Except... there sure were a lot of power lines around here. And the wind was very variable, gusting then stopping, gusting then stopping. And the kite was pretty crappy too, it was obvious. And my helpers are not as big of a help as they think they are. And now it's starting to rain. After a few launches and crashes we gave up. Next time for sure.
4:05 We decide to hit the road. They don't sleep on this car ride, and instead keep up a steady chatter.
4:25 We're home. Max immediatly demands TV. I wearily agree, and they watch Go, Diego, Go, a Dora spinoff.
4:45 Reinforcements arrive. I let Michelle deal with our sweeties while I make supper. Tuna casserole. I'm not a great cook, okay?
She reads to them from the holy book of Cars and Trucks and Things That Go.
5:15 The food's in the oven. I'm feeling like a zombie.
5:50 We finally sit down for supper. After Max's first words of, "Not this again!", I was a little worried how it would go, but they ate every bite. Talia initiated a strange game at the table. She said to Max, "Max, you're Talia, and I'm Max."
Max replied, "No, you're you and I'm me!"
"I'm me and you're me, Max!"
"No..." and so it continued...
6:15 After supper, I try to get them to clean up their toys, but they brazenly ignore my authority, giggling merrily. I use my most serious voice, but it has no effect. I send them up to their room to contemplate their terrible naughtiness.
6:25 Mama lets them out and for some reason Talia has put on her pajamas, even though she still needs to have a bath. Max is wearing his pajama bottoms on his head. But at least they get around to cleaning up.

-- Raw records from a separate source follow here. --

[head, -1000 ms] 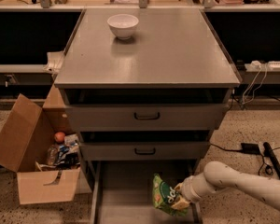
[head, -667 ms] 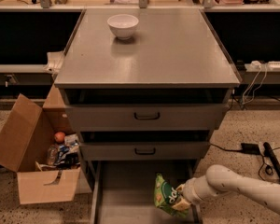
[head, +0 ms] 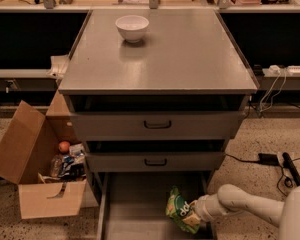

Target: Place green rice chip bag into bottom drawer

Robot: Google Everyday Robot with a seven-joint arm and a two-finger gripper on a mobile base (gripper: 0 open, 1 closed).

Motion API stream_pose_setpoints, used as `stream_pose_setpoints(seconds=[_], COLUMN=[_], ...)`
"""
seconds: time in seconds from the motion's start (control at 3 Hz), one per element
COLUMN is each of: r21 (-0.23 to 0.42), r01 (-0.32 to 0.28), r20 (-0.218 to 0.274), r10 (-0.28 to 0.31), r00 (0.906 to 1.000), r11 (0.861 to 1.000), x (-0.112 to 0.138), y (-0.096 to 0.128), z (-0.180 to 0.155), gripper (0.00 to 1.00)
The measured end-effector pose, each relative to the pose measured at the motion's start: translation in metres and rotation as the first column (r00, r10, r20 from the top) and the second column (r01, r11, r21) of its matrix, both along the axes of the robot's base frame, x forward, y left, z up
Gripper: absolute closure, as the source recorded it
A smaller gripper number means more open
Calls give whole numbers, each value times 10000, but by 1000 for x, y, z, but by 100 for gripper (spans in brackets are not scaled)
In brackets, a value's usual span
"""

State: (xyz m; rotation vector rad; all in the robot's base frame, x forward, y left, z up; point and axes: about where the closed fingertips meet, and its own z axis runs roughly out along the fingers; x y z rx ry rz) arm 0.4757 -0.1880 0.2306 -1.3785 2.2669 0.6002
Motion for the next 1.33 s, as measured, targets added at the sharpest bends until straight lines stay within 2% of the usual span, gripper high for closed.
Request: stream_pose_setpoints(seconds=[0.33,1.33], r21=[130,119], r01=[361,357], r20=[-581,-488], r10=[-353,-350], r00=[9977,9982], r11=[9993,9993], x=[17,18], y=[-3,-3], z=[-43,-40], gripper=[74,3])
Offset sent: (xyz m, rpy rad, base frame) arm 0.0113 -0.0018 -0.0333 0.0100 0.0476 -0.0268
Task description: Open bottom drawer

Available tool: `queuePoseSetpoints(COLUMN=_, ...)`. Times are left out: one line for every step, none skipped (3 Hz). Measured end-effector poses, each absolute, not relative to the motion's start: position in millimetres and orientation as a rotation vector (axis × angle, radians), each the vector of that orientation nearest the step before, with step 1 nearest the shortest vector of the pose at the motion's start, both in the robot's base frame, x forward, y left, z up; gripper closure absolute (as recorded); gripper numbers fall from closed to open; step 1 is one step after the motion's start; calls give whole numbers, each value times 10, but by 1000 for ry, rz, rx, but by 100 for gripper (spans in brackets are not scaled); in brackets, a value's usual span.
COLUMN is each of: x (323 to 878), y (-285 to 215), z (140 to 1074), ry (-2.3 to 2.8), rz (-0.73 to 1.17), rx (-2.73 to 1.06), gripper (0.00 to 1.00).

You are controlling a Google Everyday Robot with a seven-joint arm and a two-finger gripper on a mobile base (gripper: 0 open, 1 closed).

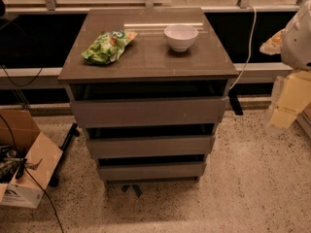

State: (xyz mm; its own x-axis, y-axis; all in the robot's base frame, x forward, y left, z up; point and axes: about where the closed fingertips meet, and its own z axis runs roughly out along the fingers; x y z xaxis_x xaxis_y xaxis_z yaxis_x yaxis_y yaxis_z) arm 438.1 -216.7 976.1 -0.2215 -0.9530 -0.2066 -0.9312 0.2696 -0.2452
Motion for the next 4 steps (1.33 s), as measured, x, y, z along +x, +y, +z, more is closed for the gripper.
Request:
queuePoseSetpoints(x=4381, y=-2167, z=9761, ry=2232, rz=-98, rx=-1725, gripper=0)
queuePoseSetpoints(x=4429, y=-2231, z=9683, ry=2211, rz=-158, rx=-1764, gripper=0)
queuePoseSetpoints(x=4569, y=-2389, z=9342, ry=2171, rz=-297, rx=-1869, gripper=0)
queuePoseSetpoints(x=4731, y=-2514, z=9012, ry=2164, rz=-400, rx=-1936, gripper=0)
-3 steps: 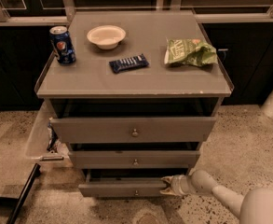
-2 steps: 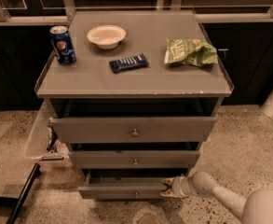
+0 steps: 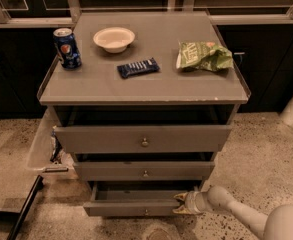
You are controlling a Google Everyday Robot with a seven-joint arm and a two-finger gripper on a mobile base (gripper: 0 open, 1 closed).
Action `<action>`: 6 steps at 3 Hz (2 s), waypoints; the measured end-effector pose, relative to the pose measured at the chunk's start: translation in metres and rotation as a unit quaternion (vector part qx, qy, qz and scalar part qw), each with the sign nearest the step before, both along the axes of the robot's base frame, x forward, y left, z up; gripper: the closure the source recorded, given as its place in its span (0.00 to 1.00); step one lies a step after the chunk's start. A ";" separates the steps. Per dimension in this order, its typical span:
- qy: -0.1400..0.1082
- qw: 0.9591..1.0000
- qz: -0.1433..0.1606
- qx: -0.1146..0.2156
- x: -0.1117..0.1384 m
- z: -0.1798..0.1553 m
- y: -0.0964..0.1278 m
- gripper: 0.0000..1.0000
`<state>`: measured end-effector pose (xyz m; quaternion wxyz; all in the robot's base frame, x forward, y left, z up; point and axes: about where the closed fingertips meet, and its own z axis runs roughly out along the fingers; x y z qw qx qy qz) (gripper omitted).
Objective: Open bottom drawer
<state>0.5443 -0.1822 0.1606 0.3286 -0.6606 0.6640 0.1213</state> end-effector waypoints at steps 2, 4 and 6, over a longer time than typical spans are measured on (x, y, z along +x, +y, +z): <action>0.007 1.000 0.004 0.006 -0.002 -0.003 0.002 0.35; 0.021 1.000 0.008 0.013 -0.036 -0.010 -0.003 0.61; 0.017 1.000 0.004 0.001 -0.042 -0.002 -0.014 1.00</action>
Offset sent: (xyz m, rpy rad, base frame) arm -0.0019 0.0002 -0.0073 0.0285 0.0328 0.0146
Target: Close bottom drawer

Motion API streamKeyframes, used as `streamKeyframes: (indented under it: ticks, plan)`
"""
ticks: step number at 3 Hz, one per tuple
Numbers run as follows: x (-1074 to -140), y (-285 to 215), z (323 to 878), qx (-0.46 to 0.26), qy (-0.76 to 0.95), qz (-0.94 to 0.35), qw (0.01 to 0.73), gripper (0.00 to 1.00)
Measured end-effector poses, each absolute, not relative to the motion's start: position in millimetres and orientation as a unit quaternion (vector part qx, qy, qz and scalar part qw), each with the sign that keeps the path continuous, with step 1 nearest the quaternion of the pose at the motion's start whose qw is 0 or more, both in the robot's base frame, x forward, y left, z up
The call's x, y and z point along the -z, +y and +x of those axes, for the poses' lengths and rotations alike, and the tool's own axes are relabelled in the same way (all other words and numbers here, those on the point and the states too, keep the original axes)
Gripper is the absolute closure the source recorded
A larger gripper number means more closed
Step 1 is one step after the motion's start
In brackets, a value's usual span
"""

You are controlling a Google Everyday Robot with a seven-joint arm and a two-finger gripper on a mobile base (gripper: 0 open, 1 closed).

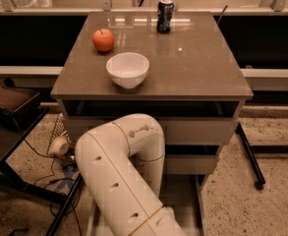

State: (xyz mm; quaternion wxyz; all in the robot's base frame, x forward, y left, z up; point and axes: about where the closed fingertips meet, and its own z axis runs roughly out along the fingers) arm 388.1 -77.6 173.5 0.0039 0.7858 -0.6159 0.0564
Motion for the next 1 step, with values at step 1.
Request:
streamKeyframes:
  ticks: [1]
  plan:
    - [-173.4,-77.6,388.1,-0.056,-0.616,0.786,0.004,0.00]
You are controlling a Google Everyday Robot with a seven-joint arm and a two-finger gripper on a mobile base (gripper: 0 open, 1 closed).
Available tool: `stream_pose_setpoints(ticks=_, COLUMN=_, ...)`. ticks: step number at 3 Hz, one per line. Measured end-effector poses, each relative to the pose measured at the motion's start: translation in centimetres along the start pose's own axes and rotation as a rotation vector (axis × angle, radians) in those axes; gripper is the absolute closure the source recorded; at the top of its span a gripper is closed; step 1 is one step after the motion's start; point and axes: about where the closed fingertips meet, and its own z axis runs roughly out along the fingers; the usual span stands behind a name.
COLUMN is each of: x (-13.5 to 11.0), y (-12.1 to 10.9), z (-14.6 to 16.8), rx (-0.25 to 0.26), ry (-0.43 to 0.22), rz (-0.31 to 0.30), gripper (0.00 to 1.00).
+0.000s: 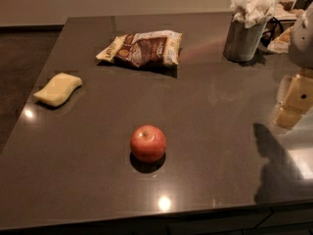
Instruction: Move brown chip bag near apple
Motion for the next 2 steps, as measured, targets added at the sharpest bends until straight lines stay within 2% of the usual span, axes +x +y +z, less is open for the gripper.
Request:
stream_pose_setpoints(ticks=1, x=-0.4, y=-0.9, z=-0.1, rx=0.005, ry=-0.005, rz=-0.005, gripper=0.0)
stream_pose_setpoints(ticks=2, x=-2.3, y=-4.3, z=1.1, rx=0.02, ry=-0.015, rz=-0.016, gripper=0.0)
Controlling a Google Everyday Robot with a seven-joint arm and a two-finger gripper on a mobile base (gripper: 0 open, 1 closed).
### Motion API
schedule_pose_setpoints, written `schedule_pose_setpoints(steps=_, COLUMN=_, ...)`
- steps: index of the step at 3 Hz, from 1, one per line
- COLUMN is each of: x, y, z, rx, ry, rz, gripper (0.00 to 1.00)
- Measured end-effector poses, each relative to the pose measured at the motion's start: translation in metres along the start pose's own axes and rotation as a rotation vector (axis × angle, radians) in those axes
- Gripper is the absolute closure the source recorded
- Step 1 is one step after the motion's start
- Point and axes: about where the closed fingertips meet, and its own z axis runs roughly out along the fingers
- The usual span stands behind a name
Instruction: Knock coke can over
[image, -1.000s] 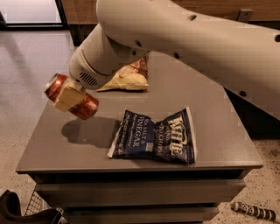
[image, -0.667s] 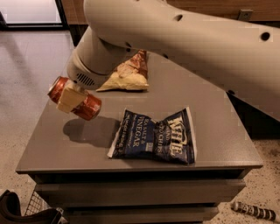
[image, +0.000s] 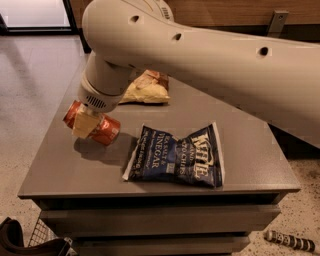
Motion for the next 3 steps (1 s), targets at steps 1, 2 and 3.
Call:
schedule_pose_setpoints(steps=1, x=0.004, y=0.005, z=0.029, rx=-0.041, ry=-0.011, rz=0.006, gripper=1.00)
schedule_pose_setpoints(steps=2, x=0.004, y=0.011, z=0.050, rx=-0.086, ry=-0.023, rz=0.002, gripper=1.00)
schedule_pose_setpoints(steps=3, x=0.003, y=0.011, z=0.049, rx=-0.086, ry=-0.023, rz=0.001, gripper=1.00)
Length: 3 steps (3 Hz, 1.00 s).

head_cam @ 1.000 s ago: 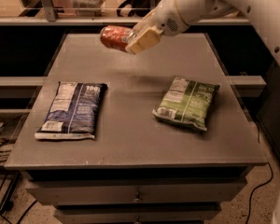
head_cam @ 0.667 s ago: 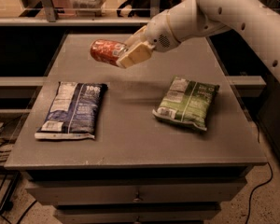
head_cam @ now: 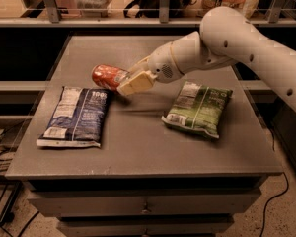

6:40 Max tells me a knock-knock joke:
Knock Knock!And then he hit me with another one:
Open the door and let me through!
Knock Knock!Apparently this is the funniest thing ever; Max is laughing uproariously. Each generation has difficuly understanding the humour of the following one.
Police car who?
Open the door and let me through!
6:55 Mama takes them up for their bath. I did this job yesterday when Mama headed off to yoga, so it's only fair that she gets an opportunity. i hear a certain amount of yelling and splashing and crying, but no more than usual.
7:20 Mama takes the story-reading duty as well, and I come up to give them a good-night kiss. Unlike many recent nights, they go to sleep easily. No lame excuses to get up, and no fighting after the lights go down.
7:30 I spend the remaining scraps of my energy in trying to write this thing up.